Justin Trudeau has never appeared more confident or in command of articulating how his Liberals would govern the country and why Harper and his Tories shouldn’t be re-elected. His passion and emotion was evident but last night it served him well, especially when he confronted head-on his father’s legacy, both personal and political.
Mentioning that it was 15 years to the day that Pierre Trudeau died was no doubt scripted well in advance, but it was the emotional highlight of the night.
Nevertheless, if this had been a fencing match instead of a debate, Harper would have won. He parried and thrusted and held his ground without even breaking a sweat. Sometimes it seemed as if he was talking down to his rivals, other times he seemed simply irritated by them.
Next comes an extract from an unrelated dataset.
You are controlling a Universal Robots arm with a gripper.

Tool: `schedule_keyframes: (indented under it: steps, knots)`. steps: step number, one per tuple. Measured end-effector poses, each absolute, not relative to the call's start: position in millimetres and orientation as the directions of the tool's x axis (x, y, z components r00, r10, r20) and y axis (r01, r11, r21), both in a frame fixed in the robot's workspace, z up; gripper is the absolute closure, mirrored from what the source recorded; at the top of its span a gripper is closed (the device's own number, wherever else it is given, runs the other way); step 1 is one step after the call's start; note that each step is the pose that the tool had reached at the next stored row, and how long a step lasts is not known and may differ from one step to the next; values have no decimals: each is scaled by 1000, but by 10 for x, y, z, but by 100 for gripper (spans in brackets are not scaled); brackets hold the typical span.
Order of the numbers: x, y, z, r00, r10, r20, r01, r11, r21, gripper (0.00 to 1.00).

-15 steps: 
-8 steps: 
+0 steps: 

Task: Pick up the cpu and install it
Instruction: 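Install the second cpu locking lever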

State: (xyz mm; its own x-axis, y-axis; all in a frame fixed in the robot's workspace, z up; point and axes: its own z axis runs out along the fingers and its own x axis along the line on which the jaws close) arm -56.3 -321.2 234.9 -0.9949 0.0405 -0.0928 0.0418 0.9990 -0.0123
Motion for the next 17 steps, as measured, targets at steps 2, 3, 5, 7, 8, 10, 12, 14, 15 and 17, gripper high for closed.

When Trudeau talked about how Canada should engage in peace-keeping rather than combat, in Syria for example, Harper shot back, “There’s no peace to keep.”
It was Mulcair who appeared to lose ground with this debate, just as he is in the polls.
His contribution was less substantial, his manner neither passionate nor authoritative but somehow disdainful.
And his personal attack on Trudeau did not go over well: “Mr. Trudeau doesn’t understand debates because he’s used to having people write his lines for him.” That remark might hit home in a political ad, but spoken in the context of this debate, it just seemed petty and out of character for the proceedings.
His best line came at the end when he insisted there is a choice other than “to alternate between the sponsorship scandal of the Liberals or the Senate scandal of the Conservatives.”
The issue that got the most traction and made for the most heated exchange was revoking the citizenship of terrorists. Even though this is not a widespread phenomenon —so far it’s been put into practice exactly once — it’s a hot button issue which, like the issue of the niqab, has wider implications.
Some other foreign policy topics — Ukraine, Israel, refugees, Putin — brought more consensus than conflict while Bill-C51, the “anti-terrorist” bill, brought the usual security vs. freedom exchange.
Accusations about greenhouse gas emissions, foreign trade, the north and the Keystone pipeline were bandied about. Most strangely of all, the Conservative Prime Minister was attacked by both the Liberal and NDP leaders for not having a good relationship with the U.S. president.
“You catch more flies with honey than vinegar,” declared Mulcair, “and you’ve been pouring vinegar by the gallon on the U.S.”
Trudeau added, “He criticized and harangued the president … we have a prime minister who doesn’t like Barak Obama.”
Harper dismissed this as nonsense, adding that it’s his duty to stand up for Canada.
The worst thing about last night’s debate was the broadcast. I watched it on Livestream and the translation of remarks in French was spotty or non-existent and at one point, it was impossible to know who said what.
Sure, it’s possible to read about it the next day and to hear highlights on the news, but there really is something terribly wrong when an important debate three weeks before the election is not broadcast live with proper translation on a national network so that it’s easily accessible to all voters.